4 Tips to Minimize Holiday Sugar Overload

Cookies and candy, holiday goodies and cocktails oh my. Sugar is everywhere! How to navigate the sugar overload that will keep coming all the way into the New Year?

Here are 4 tips to minimize monumental weight gain and the health hazards of holiday inflammation.

Drink water

Did you know that water is the #1 nutrition deficiency in the U.S.?

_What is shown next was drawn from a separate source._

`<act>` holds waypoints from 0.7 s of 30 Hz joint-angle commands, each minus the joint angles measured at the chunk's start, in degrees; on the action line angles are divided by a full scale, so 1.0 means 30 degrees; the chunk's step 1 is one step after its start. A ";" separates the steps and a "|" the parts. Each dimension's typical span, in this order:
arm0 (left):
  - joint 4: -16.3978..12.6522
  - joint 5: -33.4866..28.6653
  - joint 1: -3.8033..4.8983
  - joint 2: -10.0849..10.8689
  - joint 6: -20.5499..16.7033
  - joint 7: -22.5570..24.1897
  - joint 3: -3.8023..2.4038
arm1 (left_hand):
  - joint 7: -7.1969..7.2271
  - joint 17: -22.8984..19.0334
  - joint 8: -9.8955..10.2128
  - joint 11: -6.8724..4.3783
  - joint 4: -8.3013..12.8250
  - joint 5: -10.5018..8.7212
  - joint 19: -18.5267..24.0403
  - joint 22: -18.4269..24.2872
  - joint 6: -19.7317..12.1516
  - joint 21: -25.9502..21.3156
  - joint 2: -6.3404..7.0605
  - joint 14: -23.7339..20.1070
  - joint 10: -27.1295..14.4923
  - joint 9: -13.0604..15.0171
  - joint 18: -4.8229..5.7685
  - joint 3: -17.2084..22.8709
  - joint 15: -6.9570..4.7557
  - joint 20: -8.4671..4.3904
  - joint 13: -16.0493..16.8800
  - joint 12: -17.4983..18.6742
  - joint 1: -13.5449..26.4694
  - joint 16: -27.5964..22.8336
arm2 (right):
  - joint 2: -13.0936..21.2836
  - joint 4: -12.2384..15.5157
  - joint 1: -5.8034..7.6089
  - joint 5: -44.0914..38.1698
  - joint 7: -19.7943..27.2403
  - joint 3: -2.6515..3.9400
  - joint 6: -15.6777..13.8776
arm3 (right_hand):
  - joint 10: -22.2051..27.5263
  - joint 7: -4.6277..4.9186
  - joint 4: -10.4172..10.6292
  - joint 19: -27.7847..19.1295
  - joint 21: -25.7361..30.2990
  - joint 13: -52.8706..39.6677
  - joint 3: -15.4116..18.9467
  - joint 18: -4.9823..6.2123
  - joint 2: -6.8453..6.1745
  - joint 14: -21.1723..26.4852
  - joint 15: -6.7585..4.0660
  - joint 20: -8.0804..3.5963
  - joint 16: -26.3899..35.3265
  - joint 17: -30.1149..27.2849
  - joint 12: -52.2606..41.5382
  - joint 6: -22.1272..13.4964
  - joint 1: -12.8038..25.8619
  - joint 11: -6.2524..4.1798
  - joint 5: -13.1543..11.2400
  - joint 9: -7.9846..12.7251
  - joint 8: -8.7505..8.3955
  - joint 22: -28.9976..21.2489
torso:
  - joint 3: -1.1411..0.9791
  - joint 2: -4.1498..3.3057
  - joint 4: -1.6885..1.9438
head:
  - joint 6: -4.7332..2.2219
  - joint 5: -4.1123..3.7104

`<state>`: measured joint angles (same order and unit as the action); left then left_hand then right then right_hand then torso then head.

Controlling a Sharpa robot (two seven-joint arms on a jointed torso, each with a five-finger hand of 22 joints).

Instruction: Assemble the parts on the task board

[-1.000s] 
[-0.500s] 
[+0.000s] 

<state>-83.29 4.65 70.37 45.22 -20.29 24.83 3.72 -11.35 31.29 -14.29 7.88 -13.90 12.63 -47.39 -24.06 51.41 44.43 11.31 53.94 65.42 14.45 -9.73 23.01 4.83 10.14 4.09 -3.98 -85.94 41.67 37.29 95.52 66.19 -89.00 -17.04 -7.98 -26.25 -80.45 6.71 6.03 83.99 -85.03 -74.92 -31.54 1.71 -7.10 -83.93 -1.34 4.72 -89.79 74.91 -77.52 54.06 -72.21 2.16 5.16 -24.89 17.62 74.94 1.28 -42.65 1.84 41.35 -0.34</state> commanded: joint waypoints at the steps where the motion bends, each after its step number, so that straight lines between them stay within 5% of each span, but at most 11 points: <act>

  • Drink water first after waking up. While you are sleeping, millions of processes in your body are hard at work repairing cells, removing toxins, literally cleaning up and moving waste into your eliminations systems (hello large intestine and colon!).  Add 1 tablespoon of lemon juice or apple cider vinegar to help your body detox.
  • Drink half your body weight in ounces throughout the day. For example, if you weigh 140 pounds, drink 70 ounces of water (8 – 9 eight-ounce glasses).
  • If plain water is not your thing, add fruit, sliced cucumber, herbs (mint, basil) for an infused water.
  • Drink a glass of water in between each glass of wine/holiday cocktail.
  • Track your water intake. There’s a difference between what we think we do and actually do.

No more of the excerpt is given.